29/03/2026
Meta have released a proper guide on how Reels actually get reach 👇
The basics (without this, nothing else really works)
• 9:16
• sound on
• text placed within safe zones so it isn’t covered by the interface
What’s more interesting is how they describe Reels.
They don’t treat it as just a format.
They describe it as a language.
Which is quite accurate.
Reels that perform aren’t simply “well made” they follow a very specific way of communicating.
They break it into three things:
• entertaining
• easy to follow
• relatable
That sounds simple, but most content misses the balance.
It’s often visually nice but slow,
or informative but heavy,
or familiar but not actually engaging.
Then you look at what they consistently emphasise:
• using a mix of music, voice, and sound
• showing people, not just objects
• keeping the content visually simple
• adding movement through editing like cuts, zooms, transitions
The first seconds matter more than people expect.
Meta are very clear on this:
people decide almost immediately whether to keep watching.

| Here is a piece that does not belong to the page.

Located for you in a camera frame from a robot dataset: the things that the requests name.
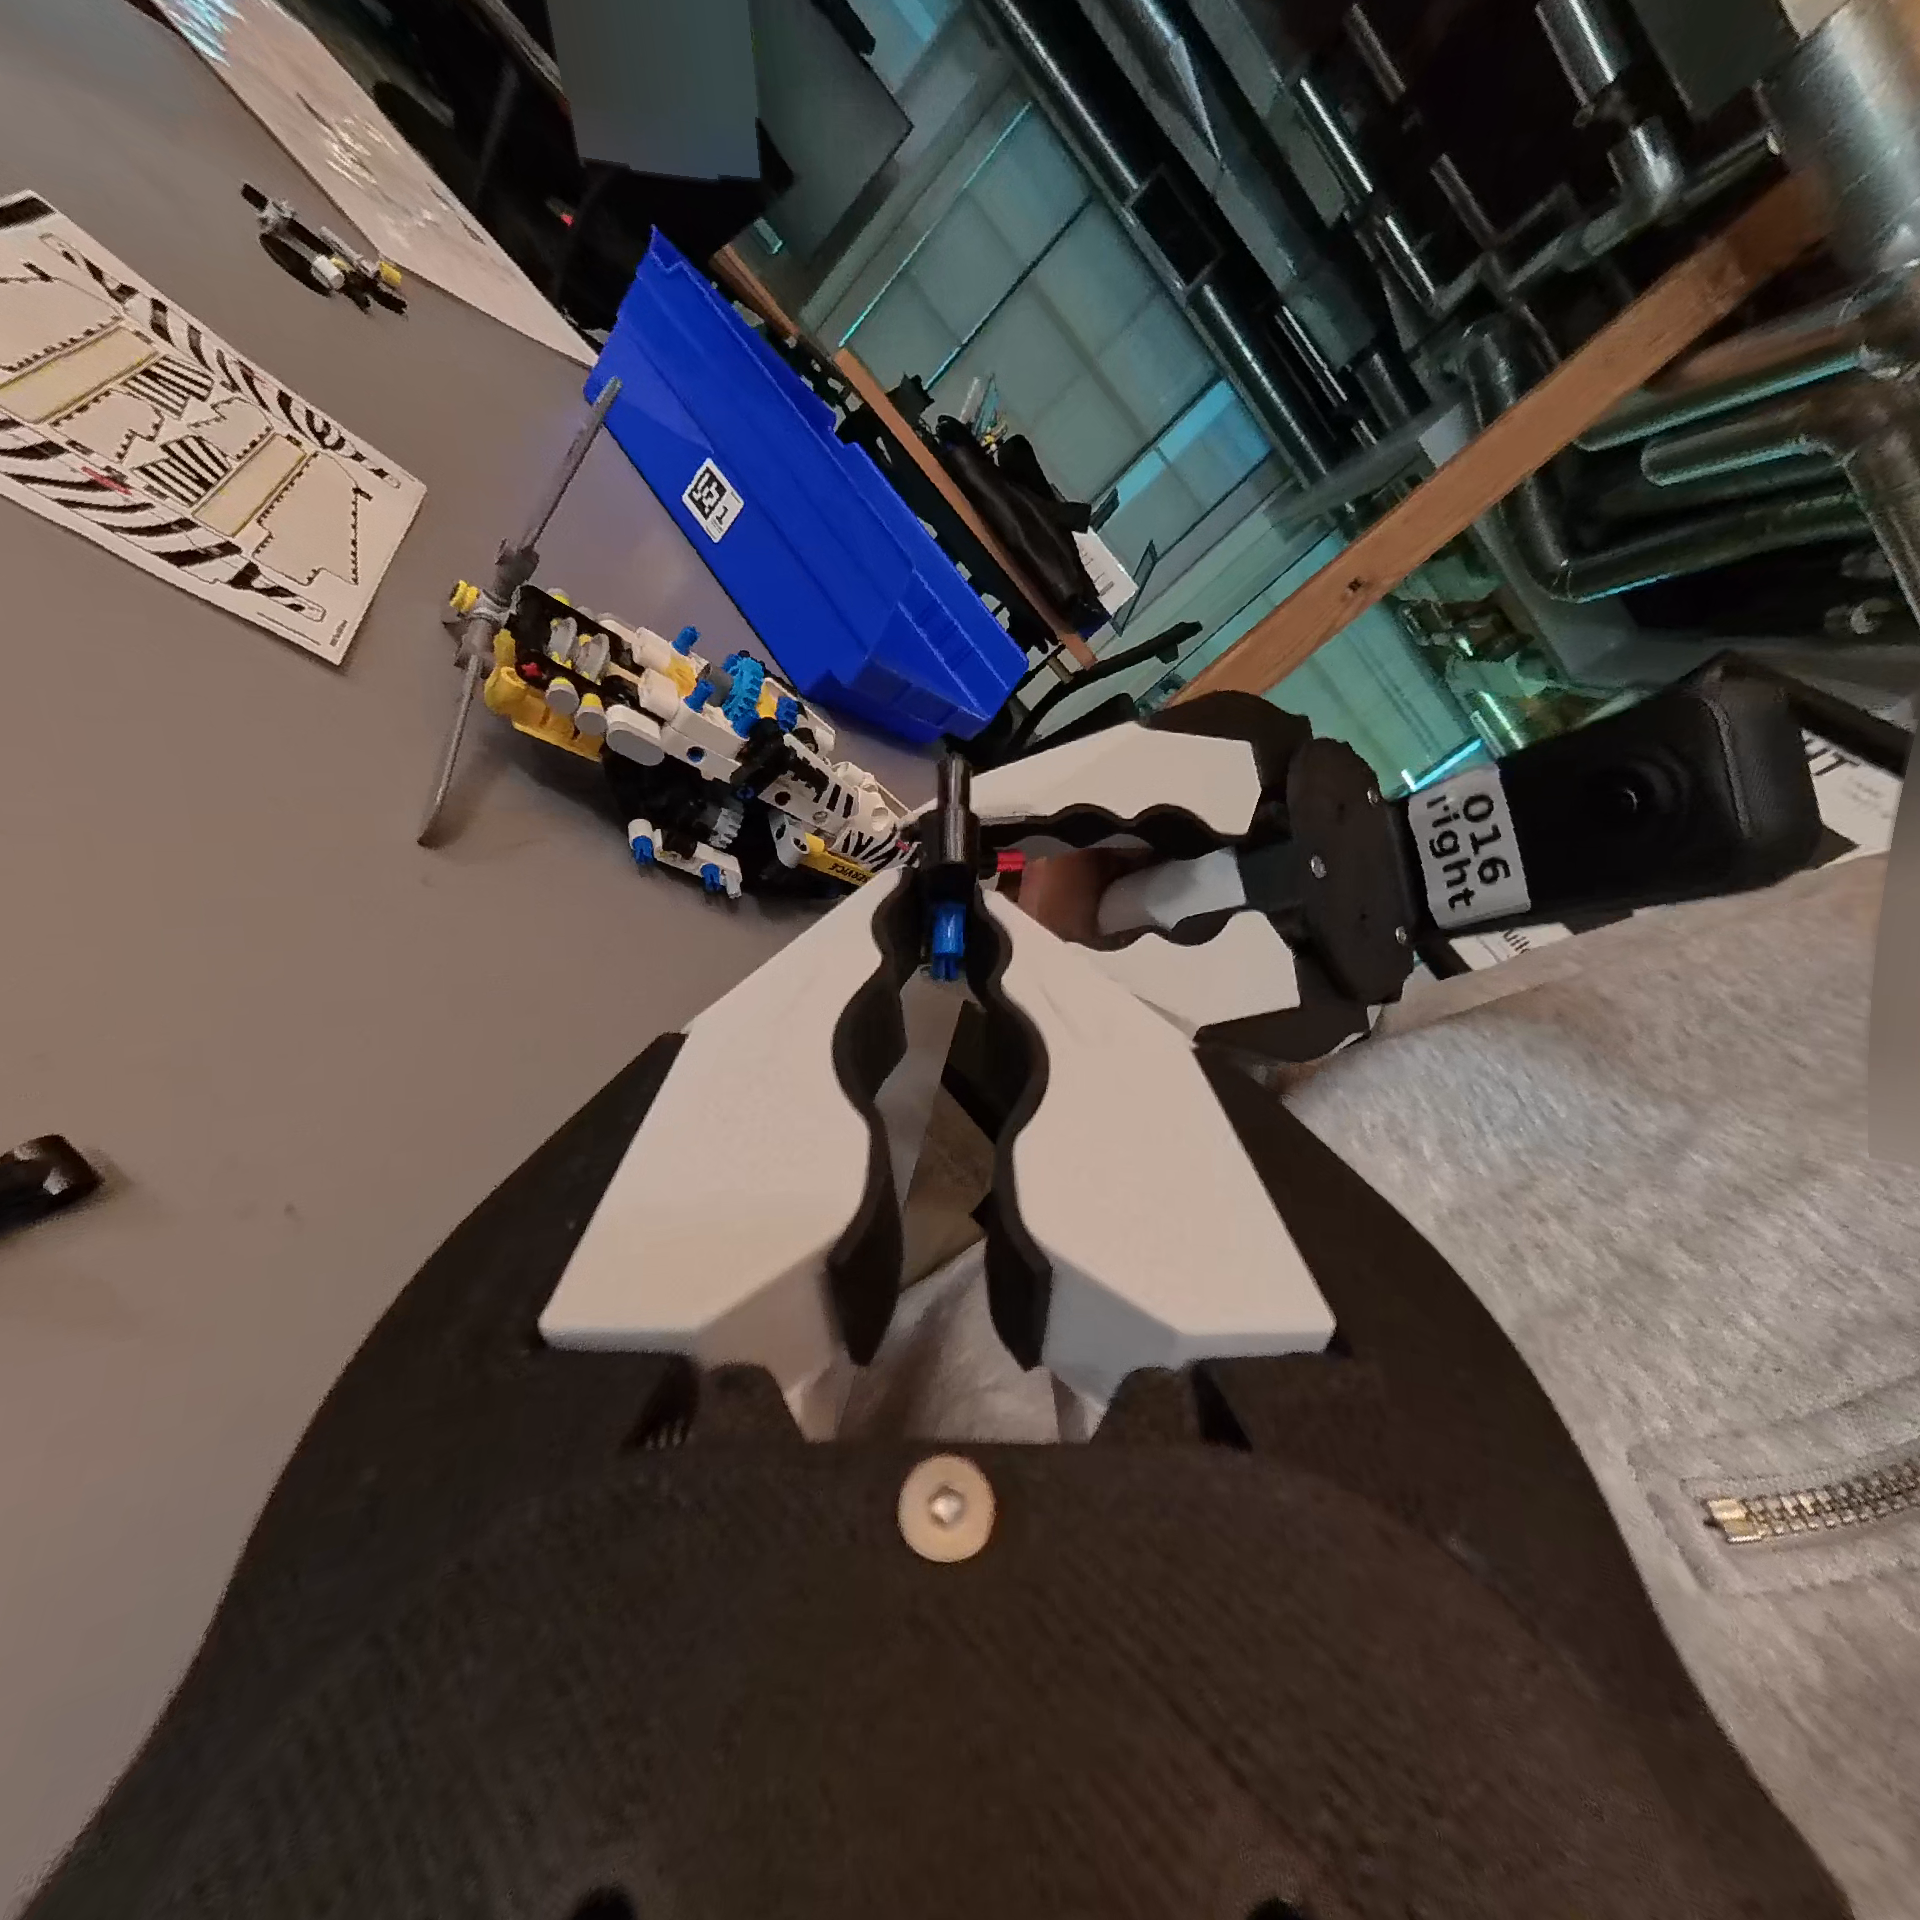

So anything important that happens later is often missed.
What they suggest testing at the start:
• a question
• a strong visual
• showing the outcome straight away
• something that interrupts the scroll slightly
Text on screen plays a structural role.
It reinforces what’s being said, makes the video understandable without sound,and helps hold attention.
The formats they highlight are also very consistent:
• list-style videos
• before and after
• product demos
• transitions
• Q&A
The main takeaway:
videos that feel natural and slightly unpolished often perform better than highly produced ones because they match how people actually use the platform.